Task instructions:
Find all lines in the listing that include the word "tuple", then copy them.

(Material for this exercise begins)

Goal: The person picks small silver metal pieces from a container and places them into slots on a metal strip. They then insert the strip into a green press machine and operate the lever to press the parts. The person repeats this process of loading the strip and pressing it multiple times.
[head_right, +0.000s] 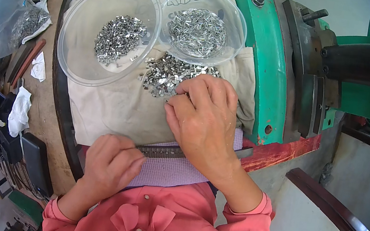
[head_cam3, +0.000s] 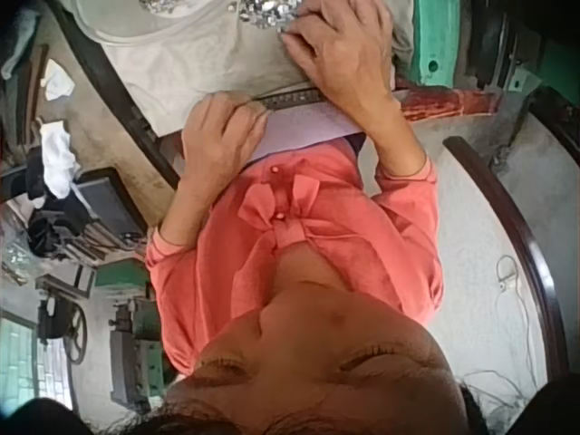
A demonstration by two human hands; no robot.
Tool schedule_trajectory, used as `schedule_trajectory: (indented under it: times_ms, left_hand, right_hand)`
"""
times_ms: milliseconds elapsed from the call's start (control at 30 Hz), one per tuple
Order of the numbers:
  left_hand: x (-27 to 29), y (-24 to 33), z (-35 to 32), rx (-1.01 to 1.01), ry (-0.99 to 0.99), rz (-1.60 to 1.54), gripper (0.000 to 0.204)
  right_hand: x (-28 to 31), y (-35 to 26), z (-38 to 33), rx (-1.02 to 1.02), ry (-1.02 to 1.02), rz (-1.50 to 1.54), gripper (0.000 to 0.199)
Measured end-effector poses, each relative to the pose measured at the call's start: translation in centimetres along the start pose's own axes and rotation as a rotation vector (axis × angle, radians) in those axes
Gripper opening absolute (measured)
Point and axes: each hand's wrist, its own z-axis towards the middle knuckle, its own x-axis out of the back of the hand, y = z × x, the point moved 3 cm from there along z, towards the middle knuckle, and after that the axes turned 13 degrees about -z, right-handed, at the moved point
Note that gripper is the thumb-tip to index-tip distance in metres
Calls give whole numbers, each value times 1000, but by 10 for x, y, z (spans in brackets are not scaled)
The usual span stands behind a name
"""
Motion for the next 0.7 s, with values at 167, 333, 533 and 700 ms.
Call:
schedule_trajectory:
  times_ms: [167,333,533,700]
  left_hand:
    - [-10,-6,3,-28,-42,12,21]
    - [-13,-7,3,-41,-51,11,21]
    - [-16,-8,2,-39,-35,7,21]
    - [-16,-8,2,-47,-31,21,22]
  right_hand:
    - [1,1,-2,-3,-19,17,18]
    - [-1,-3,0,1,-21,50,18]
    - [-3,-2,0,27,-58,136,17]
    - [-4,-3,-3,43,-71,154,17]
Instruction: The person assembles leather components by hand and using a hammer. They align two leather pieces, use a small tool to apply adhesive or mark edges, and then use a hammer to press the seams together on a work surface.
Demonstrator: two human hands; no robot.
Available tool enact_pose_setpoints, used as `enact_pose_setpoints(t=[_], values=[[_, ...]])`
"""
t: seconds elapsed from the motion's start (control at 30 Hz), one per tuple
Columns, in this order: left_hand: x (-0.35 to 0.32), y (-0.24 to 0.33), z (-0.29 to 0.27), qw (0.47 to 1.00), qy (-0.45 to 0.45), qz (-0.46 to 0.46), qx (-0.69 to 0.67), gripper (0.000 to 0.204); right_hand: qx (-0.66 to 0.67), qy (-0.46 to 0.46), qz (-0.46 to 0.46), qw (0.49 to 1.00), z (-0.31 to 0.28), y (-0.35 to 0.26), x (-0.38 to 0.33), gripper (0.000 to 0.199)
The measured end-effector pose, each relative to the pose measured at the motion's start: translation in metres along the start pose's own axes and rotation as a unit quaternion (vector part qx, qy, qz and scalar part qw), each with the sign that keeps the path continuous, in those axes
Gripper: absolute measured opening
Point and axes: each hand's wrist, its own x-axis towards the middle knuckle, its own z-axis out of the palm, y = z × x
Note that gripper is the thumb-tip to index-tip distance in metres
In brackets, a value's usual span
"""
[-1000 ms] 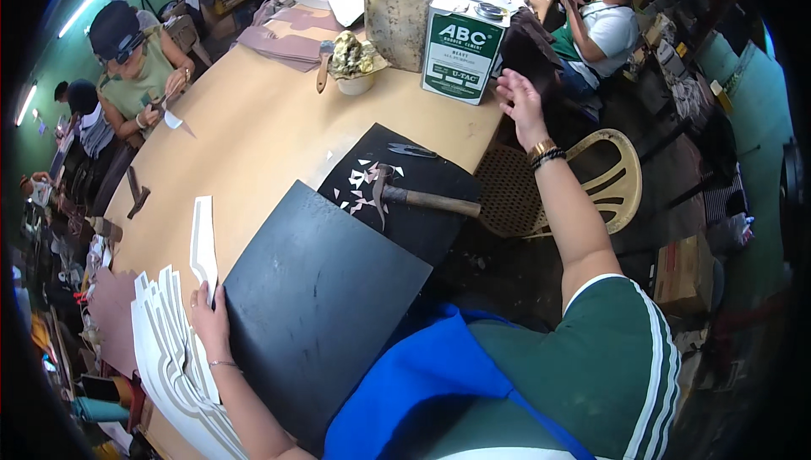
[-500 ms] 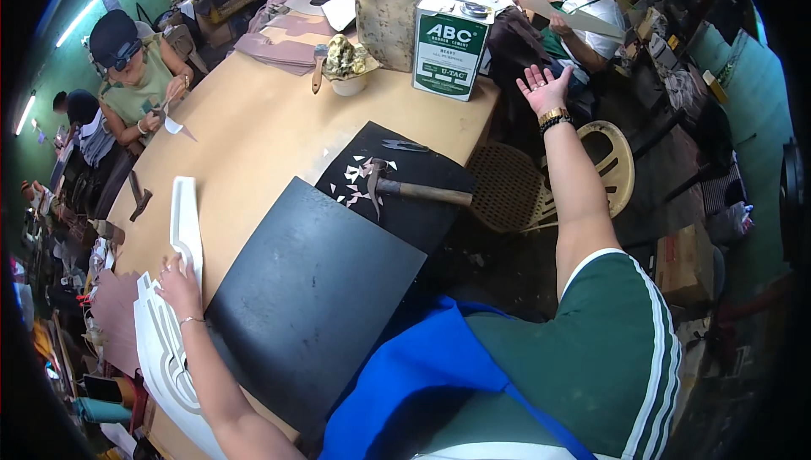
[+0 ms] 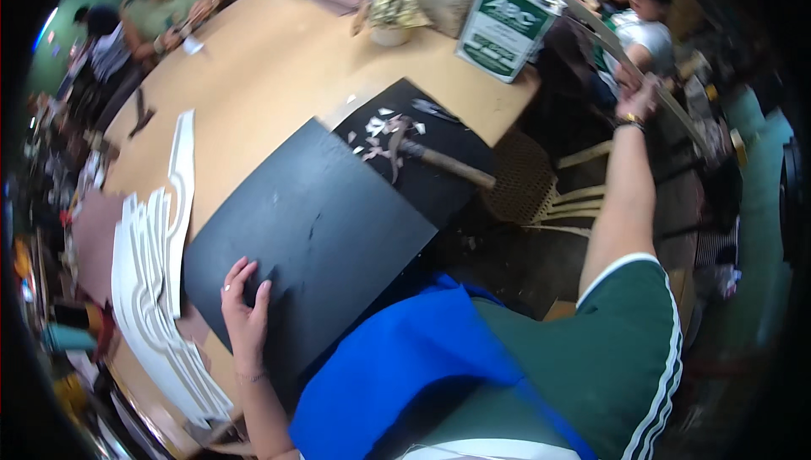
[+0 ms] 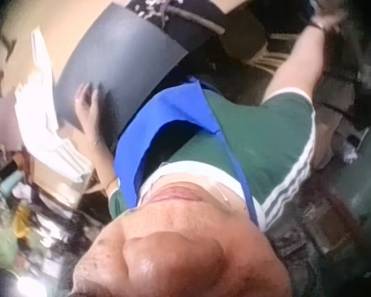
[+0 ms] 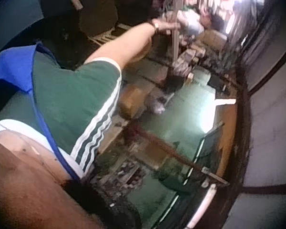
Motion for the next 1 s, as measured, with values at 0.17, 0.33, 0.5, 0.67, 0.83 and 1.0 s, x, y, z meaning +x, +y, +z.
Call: enact_pose_setpoints(t=[0.17, 0.33, 0.5, 0.67, 0.83, 1.0], values=[[-0.007, -0.004, 0.014, 0.999, 0.011, -0.006, 0.038, 0.033, -0.04, 0.033, -0.102, 0.993, -0.033, -0.046, 0.085, 0.031], [-0.013, 0.006, 0.013, 0.998, 0.03, -0.018, 0.057, 0.03, -0.007, 0.093, -0.133, 0.987, 0.015, -0.051, 0.031, 0.035], [0.004, 0.002, 0.004, 0.994, 0.033, -0.007, -0.107, 0.032, 0.065, -0.306, 0.031, 0.949, 0.155, -0.083, -0.203, 0.042], [0.058, 0.032, 0.004, 0.949, -0.057, -0.038, -0.308, 0.071, 0.136, -0.62, 0.293, 0.715, 0.235, -0.004, -0.383, 0.047], [0.08, 0.045, 0.026, 0.807, -0.238, -0.101, -0.531, 0.084, 0.073, -0.733, 0.528, 0.422, 0.272, 0.081, -0.514, 0.055], [0.083, 0.014, 0.05, 0.781, -0.074, -0.161, -0.599, 0.036, -0.142, -0.74, 0.486, 0.443, 0.245, 0.12, -0.54, 0.072]])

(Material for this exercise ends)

Output below:
times_ms: milliseconds elapsed from the call's start (control at 30 Hz), one per tuple
t: seconds elapsed from the motion's start (control at 30 Hz), one per tuple

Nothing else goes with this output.